*Task prompt*. Reproduce each line of the entries that carries "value".

[Extracted data entries]
################

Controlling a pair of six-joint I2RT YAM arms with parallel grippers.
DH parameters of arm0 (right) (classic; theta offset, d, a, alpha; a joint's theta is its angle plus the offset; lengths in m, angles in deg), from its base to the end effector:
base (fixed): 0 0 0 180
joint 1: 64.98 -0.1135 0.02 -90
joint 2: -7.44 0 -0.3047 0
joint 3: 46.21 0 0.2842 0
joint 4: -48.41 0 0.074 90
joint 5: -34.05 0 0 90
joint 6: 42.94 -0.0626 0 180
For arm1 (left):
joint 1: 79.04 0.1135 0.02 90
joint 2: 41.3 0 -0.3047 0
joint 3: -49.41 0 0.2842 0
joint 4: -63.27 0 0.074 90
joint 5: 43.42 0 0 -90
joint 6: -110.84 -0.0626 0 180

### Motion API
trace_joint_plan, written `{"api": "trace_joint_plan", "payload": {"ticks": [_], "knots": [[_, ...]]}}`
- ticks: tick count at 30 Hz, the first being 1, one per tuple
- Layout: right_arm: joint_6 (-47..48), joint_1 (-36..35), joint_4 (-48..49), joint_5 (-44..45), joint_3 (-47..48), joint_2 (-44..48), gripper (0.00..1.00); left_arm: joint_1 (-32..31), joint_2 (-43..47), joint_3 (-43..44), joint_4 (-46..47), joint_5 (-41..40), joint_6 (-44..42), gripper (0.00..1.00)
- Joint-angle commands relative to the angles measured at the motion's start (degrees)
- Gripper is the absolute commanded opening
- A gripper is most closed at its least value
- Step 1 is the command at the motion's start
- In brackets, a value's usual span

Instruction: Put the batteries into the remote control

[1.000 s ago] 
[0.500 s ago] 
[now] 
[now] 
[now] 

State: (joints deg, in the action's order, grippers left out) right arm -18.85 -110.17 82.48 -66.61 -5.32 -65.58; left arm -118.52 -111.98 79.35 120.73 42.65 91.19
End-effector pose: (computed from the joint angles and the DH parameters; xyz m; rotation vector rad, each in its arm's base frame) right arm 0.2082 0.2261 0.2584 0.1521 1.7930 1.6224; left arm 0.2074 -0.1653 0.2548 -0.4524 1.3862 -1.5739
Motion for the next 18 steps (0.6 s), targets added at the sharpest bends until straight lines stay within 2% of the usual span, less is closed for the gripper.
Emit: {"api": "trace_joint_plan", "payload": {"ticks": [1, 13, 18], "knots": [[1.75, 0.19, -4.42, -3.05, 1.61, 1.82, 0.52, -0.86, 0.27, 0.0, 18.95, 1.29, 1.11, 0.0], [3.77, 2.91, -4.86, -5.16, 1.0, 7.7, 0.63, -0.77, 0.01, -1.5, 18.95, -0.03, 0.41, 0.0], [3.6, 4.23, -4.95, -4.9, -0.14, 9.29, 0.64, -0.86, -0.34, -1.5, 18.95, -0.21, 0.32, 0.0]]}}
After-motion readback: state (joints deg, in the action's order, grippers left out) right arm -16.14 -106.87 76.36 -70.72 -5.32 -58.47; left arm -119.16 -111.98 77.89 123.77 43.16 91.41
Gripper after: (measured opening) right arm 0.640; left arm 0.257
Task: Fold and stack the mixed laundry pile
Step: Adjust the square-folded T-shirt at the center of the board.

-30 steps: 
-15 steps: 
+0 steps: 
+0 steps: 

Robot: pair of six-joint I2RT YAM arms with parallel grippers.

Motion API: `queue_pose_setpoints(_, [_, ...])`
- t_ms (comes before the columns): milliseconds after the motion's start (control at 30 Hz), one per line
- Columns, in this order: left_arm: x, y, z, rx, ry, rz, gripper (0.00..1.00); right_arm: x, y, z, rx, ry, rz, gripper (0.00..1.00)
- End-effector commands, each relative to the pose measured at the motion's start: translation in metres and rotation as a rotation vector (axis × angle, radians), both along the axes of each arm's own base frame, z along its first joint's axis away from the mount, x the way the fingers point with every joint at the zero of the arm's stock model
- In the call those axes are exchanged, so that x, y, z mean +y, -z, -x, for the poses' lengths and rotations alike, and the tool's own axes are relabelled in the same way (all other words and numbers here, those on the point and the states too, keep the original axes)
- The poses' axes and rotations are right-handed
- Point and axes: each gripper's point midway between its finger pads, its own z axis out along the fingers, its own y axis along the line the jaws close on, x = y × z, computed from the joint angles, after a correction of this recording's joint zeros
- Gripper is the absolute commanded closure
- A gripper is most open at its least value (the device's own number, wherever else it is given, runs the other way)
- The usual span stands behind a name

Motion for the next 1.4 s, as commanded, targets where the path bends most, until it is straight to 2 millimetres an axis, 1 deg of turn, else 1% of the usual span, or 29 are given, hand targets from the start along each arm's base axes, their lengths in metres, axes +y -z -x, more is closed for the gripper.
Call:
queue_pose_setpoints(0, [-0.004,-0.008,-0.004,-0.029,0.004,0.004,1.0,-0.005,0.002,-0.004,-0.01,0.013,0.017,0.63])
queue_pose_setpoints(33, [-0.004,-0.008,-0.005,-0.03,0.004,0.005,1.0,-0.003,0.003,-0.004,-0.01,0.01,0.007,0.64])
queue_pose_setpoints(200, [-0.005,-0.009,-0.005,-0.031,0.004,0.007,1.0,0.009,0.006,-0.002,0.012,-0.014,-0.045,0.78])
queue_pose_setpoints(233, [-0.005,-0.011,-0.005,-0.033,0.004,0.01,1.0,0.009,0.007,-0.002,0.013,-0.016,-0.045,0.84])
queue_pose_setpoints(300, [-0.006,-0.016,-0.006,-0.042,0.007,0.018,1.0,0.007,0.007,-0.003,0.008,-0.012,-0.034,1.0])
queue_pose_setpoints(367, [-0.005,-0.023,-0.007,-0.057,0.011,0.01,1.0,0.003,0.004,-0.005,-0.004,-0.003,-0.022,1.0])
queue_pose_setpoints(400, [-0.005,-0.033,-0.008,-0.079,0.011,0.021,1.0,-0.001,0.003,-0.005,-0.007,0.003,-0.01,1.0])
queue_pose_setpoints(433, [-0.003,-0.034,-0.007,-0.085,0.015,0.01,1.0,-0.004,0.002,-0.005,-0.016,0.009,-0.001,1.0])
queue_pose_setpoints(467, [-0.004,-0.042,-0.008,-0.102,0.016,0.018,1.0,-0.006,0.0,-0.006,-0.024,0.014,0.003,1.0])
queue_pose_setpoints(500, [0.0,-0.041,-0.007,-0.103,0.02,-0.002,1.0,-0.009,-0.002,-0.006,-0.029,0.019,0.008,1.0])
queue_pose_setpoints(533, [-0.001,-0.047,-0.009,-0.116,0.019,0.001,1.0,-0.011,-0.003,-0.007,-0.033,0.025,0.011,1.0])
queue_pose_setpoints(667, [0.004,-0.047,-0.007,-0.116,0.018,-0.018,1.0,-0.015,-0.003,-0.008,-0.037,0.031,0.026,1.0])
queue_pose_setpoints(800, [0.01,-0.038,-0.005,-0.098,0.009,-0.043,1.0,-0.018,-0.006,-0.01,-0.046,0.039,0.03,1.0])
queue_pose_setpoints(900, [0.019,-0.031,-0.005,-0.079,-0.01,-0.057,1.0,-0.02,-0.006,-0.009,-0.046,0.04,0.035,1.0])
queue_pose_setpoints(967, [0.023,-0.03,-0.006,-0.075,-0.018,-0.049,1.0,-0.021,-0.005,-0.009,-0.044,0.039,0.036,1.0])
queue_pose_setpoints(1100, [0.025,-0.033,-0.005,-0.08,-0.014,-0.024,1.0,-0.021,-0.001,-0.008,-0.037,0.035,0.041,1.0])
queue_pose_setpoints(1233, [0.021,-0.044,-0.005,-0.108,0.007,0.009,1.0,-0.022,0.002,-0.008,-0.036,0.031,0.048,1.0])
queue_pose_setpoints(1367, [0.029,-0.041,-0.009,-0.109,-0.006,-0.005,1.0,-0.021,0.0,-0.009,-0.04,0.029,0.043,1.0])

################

*Task answer*.
- A gripper is most closed at its least value
- In brackets, a value's usual span
- A gripper is most open at its least value (the device's own number, wherever else it is given, runs the other way)

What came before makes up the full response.